# Exercise aim
Nothing below is to be printed except the lines between the line holding "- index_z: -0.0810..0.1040" and the line holding "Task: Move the", inclusive, each exactly as it appears.

# Data extracted from a collection
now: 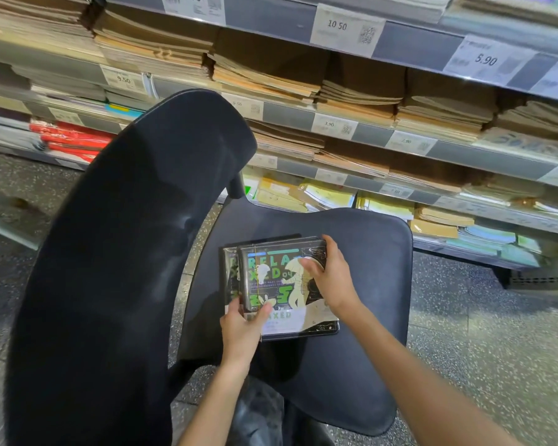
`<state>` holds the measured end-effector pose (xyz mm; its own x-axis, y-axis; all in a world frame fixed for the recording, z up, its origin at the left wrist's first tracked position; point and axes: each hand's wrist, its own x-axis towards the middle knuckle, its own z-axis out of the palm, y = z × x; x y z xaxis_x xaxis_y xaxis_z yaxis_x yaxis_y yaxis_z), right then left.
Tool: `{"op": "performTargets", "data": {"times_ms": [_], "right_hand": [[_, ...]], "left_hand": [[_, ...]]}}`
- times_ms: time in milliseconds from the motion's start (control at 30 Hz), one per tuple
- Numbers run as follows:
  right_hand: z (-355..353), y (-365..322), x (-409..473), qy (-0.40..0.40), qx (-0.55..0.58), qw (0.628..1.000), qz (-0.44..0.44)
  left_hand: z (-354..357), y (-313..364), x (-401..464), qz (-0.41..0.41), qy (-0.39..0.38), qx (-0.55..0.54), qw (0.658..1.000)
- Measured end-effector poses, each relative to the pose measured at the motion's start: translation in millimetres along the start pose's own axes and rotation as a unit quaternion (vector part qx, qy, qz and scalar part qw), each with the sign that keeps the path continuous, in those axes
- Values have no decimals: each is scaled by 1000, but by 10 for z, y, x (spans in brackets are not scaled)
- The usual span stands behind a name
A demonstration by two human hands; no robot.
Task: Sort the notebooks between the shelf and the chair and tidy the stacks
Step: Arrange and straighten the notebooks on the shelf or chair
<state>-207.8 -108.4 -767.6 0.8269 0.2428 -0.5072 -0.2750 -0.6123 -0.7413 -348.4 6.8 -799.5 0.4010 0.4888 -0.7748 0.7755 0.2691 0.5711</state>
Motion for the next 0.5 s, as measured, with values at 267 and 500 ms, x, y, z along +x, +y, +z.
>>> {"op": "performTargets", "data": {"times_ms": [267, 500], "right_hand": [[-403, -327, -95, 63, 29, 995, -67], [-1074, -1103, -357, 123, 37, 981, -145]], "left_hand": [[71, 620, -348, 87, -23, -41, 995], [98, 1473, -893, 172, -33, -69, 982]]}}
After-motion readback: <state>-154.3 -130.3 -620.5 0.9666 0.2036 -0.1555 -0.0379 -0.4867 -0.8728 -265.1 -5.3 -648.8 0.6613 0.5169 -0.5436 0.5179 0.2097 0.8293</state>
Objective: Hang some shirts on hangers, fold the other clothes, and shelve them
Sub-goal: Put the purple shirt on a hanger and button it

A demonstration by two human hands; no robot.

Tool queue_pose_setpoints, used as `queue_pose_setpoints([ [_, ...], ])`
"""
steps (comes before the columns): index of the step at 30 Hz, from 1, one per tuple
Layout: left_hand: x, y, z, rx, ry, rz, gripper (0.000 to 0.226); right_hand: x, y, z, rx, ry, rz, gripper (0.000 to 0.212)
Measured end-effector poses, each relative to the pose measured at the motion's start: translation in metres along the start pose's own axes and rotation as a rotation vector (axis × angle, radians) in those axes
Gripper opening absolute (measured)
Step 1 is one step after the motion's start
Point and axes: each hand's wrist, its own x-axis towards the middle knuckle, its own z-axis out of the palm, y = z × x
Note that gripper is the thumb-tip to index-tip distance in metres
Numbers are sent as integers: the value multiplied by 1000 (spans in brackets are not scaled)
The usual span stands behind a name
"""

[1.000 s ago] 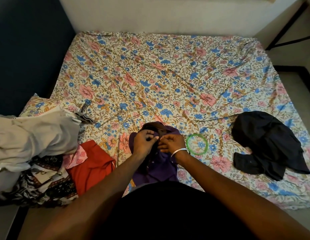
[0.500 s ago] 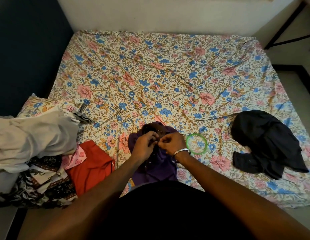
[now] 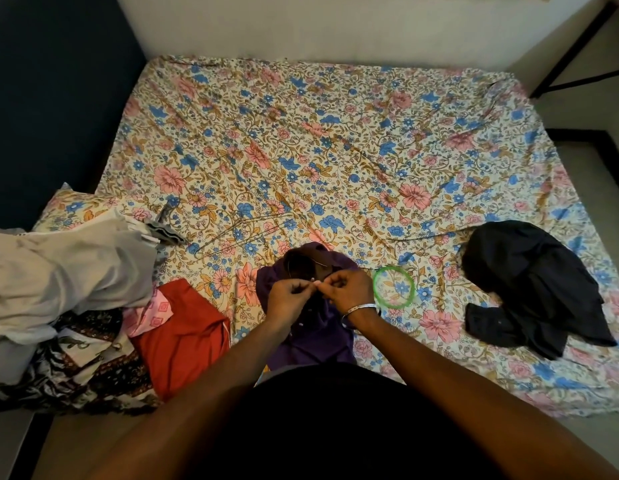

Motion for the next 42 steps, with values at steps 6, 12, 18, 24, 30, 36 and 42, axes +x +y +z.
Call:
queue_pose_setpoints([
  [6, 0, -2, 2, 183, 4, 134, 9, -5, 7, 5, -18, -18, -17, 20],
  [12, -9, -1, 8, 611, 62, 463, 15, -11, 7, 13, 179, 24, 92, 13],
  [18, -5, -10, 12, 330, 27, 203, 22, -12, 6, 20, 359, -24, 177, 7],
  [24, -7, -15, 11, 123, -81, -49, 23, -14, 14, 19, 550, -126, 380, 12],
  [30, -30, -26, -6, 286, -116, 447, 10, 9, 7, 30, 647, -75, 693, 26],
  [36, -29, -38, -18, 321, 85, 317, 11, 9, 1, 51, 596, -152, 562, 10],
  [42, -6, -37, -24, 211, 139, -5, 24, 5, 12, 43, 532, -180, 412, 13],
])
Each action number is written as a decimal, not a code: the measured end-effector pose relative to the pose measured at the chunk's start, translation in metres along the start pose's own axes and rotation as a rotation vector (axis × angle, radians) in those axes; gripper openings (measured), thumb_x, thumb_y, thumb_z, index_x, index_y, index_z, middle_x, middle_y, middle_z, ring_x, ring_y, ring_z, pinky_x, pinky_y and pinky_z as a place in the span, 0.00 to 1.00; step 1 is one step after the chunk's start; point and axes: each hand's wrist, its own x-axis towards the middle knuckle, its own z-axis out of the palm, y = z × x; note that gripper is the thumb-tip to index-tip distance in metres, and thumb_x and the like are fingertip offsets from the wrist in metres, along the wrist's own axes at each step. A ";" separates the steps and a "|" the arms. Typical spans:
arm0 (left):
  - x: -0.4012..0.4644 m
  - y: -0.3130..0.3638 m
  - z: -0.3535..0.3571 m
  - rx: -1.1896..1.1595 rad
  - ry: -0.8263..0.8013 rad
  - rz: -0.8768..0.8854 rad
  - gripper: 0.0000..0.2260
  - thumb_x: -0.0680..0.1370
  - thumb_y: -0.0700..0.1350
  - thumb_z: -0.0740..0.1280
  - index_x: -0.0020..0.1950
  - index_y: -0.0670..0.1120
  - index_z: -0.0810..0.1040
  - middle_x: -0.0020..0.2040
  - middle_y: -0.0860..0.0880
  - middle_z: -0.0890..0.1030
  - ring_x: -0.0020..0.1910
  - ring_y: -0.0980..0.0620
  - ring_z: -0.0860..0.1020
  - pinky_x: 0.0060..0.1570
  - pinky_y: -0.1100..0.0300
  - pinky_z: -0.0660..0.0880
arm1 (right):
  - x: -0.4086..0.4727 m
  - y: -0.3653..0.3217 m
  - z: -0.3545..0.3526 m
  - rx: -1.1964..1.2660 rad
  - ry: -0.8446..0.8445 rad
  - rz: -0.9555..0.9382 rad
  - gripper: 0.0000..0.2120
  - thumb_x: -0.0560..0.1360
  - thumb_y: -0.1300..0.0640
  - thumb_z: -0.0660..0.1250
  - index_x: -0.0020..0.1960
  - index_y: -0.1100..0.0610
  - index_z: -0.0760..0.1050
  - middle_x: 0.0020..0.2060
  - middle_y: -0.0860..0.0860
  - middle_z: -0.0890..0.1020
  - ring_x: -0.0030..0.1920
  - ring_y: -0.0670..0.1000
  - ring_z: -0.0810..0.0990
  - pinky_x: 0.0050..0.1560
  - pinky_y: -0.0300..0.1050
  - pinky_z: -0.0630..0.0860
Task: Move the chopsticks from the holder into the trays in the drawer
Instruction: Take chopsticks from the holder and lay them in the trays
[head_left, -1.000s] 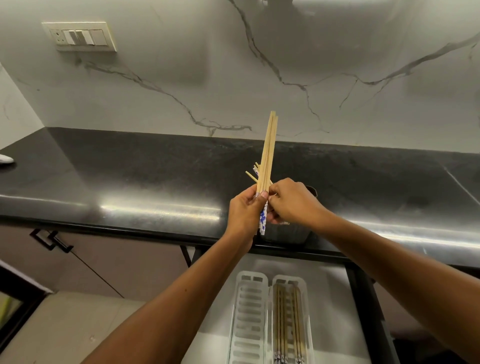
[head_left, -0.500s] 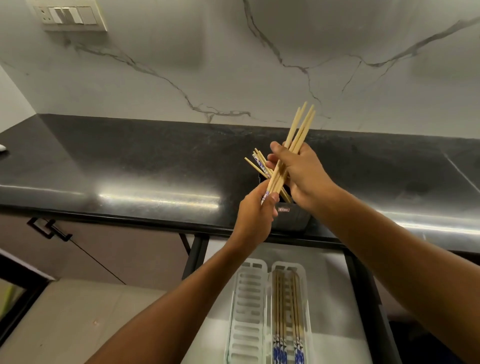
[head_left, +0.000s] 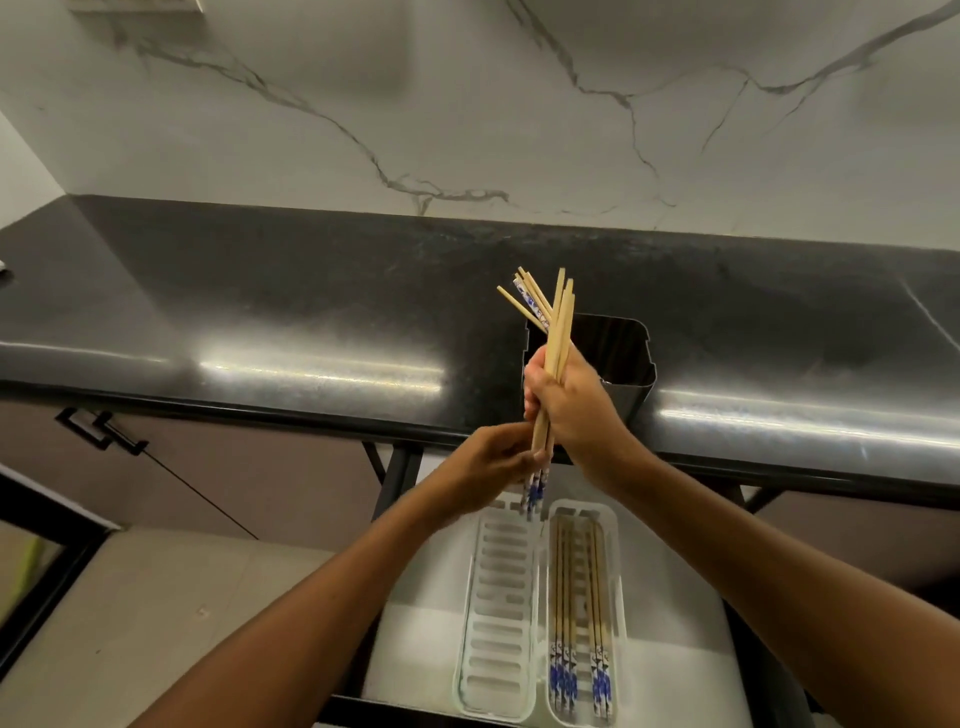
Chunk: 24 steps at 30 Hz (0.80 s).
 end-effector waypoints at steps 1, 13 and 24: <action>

# Exercise solution
  - index_z: -0.0810..0.1040
  - middle_x: -0.0020..0.2040
  - middle_y: -0.0860..0.0880
  - middle_z: -0.0890..0.1030
  - ring_x: -0.0020..0.1910
  - ring_y: -0.0980..0.0620
  - ring_z: -0.0860..0.1020
  - pinky_x: 0.0060..0.1570
  - pinky_y: -0.1100..0.0300
  - pinky_z: -0.0660..0.0880
arm1 (right):
  - x: -0.4086..0.4727 m
  - y: -0.3653..0.3217 m
  - z: -0.3545..0.3526 m
  - rx: -1.1964..1.2660 rad
  - ry: -0.8446..0.8445 rad
  - rz: -0.9555..0.9382 rad
  - gripper: 0.0000..0.2120
  - thumb_x: -0.0560..0.1360
  - thumb_y: -0.1300..0.0640
  - thumb_z: -0.0660..0.1250
  - index_x: -0.0020..0.1960
  - index_y: -0.1100..0.0610
  - index_z: -0.0760..0.1050
  - middle_x: 0.0020..0.2060
  - middle_y: -0.0860..0.0860
  - middle_z: -0.0890..0.1020
  - ring_x: -0.0030..0.1920
  - ring_y: -0.0670..0.1000
  - ring_z: -0.0810..0.0990
  - pinky_x: 0.0050..0.1560
  - pinky_y: -0.0300..0.1050
  - pinky_z: -0.0630..0.0860
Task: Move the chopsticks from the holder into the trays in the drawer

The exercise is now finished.